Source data
+++++
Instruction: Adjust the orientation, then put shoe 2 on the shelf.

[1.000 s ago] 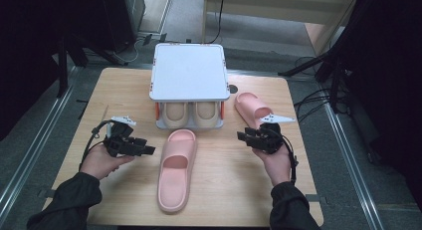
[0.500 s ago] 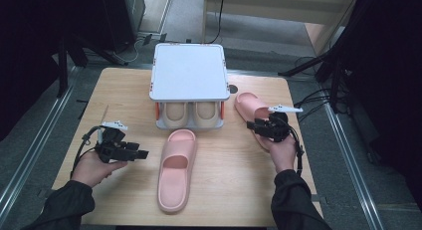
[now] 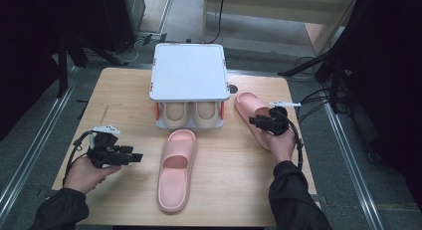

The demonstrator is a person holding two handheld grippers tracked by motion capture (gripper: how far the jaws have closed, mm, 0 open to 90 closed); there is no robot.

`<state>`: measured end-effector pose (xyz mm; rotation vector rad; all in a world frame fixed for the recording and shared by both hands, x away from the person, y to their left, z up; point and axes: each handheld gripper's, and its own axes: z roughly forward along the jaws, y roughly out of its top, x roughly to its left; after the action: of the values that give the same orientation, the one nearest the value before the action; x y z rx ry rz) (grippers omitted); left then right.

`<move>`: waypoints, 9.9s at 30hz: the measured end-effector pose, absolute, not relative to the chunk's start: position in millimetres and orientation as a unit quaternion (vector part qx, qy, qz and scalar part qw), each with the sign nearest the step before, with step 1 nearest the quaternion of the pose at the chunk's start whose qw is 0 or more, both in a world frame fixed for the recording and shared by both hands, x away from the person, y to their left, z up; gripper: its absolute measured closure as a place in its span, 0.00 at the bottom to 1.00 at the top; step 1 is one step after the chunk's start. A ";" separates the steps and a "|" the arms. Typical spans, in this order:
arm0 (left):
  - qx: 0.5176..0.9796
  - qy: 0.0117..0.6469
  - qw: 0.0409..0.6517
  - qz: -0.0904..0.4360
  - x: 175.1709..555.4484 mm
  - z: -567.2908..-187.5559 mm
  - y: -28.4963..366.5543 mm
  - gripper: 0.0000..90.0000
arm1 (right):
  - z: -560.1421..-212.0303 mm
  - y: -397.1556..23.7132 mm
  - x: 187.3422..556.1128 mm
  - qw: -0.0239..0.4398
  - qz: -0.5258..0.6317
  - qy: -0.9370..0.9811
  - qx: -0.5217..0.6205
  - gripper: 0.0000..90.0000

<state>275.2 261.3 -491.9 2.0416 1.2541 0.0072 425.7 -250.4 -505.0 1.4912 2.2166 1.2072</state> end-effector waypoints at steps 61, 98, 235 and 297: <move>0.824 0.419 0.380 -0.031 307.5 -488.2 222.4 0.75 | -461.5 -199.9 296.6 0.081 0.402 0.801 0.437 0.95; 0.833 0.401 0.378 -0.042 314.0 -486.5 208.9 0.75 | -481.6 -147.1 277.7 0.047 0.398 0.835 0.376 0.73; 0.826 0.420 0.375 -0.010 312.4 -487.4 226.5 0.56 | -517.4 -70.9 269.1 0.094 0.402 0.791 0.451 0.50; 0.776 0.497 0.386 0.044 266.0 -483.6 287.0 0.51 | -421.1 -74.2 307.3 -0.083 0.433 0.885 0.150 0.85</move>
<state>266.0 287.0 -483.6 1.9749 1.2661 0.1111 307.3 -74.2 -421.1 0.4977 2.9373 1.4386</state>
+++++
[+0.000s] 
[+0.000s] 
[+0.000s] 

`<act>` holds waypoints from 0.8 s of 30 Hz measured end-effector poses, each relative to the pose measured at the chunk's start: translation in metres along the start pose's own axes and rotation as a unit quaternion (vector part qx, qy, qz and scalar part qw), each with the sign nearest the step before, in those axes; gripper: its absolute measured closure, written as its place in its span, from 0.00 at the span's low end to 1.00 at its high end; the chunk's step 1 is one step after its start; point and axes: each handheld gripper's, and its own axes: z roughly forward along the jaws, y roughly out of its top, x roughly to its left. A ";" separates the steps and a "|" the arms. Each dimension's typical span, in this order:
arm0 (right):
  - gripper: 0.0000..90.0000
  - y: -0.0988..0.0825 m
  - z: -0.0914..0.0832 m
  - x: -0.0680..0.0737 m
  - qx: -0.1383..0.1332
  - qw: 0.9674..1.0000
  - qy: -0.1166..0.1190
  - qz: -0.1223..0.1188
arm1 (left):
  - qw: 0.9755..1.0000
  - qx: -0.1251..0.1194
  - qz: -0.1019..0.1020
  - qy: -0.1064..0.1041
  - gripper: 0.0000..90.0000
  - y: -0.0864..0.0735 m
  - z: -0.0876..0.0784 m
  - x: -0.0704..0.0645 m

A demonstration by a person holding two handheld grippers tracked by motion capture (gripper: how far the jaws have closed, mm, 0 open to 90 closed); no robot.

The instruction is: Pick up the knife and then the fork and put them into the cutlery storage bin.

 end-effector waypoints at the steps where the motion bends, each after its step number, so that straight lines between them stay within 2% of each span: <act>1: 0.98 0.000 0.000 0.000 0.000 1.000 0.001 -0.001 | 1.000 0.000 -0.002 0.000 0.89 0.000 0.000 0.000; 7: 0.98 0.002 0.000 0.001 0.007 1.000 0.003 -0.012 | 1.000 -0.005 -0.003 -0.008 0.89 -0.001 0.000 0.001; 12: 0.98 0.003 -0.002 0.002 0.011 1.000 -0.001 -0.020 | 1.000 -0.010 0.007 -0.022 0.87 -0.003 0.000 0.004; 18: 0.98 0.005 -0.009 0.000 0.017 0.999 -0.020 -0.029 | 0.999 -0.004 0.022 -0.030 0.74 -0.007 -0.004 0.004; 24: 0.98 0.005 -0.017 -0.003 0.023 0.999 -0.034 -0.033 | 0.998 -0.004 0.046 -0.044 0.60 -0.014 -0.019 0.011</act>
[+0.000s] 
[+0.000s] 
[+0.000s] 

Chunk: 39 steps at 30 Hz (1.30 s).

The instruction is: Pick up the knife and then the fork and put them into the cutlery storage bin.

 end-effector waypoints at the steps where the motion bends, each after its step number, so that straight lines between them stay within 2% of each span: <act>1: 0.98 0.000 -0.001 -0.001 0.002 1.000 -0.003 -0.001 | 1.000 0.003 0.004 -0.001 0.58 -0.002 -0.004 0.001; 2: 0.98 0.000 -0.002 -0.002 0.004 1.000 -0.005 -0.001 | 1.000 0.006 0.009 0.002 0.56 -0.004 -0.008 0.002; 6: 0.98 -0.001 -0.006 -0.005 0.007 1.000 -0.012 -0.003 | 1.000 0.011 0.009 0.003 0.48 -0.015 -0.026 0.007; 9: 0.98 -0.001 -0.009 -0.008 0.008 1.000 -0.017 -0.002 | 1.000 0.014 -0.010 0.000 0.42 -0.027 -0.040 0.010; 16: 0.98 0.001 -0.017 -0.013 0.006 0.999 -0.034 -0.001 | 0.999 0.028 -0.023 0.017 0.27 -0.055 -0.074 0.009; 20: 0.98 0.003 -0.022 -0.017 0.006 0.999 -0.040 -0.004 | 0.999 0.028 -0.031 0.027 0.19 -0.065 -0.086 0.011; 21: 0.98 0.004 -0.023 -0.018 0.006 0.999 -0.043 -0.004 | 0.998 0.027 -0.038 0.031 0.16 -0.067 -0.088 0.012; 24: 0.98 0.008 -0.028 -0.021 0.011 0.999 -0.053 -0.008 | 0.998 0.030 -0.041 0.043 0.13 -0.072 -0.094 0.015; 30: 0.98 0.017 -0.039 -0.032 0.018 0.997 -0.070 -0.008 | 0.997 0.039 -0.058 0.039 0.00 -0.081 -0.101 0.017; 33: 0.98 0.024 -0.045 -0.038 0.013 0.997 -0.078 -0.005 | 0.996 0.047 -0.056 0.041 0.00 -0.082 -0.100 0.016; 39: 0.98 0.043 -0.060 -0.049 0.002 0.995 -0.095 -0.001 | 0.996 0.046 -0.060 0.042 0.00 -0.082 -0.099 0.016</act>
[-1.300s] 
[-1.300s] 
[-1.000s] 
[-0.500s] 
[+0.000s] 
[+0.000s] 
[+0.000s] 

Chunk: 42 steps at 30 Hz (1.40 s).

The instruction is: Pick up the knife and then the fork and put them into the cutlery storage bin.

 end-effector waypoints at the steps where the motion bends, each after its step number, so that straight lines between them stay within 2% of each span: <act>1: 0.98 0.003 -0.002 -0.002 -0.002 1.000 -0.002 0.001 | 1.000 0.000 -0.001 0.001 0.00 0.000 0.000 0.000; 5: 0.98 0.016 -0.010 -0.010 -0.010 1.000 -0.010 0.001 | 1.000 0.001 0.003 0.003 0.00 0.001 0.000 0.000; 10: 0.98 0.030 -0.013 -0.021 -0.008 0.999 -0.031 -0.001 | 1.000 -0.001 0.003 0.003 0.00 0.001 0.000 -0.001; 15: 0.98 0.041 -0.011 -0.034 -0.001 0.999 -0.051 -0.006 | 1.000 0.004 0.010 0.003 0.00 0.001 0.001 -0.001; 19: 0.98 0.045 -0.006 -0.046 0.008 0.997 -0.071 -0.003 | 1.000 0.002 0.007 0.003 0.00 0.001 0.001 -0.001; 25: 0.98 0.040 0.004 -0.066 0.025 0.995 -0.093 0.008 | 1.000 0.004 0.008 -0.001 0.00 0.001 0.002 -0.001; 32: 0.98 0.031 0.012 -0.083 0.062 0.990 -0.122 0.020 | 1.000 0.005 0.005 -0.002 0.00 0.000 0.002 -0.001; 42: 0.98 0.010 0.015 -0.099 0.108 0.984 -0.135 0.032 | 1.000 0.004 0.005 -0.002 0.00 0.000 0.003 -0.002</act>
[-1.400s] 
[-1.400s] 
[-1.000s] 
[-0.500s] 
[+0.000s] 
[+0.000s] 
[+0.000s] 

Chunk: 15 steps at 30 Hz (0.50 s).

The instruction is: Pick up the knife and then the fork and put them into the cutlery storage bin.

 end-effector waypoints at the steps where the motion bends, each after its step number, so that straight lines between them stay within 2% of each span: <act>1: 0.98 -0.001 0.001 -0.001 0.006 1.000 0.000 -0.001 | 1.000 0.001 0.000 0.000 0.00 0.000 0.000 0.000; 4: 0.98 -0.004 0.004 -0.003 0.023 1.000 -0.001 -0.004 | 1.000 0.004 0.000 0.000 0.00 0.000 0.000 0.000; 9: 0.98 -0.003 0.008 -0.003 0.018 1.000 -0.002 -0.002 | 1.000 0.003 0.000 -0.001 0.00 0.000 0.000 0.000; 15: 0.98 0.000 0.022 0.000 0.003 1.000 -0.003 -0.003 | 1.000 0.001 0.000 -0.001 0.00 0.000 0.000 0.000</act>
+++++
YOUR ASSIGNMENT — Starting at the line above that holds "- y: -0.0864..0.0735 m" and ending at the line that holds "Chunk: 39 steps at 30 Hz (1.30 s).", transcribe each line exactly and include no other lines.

WORKED SOLUTION —
  - y: -0.0864..0.0735 m
  - z: -0.0876..0.0784 m
  - x: -0.0704..0.0645 m

A demonstration by a person holding two handheld grippers tracked by motion capture (gripper: how far the jaws have closed, mm, 0 open to 90 closed); no robot.

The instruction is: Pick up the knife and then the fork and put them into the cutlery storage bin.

 end-effector waypoints at the steps where the motion bends, each after its step number, so that straight lines between them stay within 2% of each span: <act>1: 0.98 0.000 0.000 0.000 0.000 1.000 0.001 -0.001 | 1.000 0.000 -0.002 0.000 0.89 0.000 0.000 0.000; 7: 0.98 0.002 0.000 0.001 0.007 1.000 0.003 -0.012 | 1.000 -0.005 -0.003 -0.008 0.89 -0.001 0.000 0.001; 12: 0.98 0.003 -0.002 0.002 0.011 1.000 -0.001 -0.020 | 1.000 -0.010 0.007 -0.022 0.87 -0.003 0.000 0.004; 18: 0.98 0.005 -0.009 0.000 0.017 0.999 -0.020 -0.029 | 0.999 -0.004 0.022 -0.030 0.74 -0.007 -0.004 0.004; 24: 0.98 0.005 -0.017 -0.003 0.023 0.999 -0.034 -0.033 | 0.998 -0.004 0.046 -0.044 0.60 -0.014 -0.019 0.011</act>
[+0.000s] 
[+0.000s] 
[+0.000s] 

Chunk: 39 steps at 30 Hz (1.30 s).

There is no more to the answer.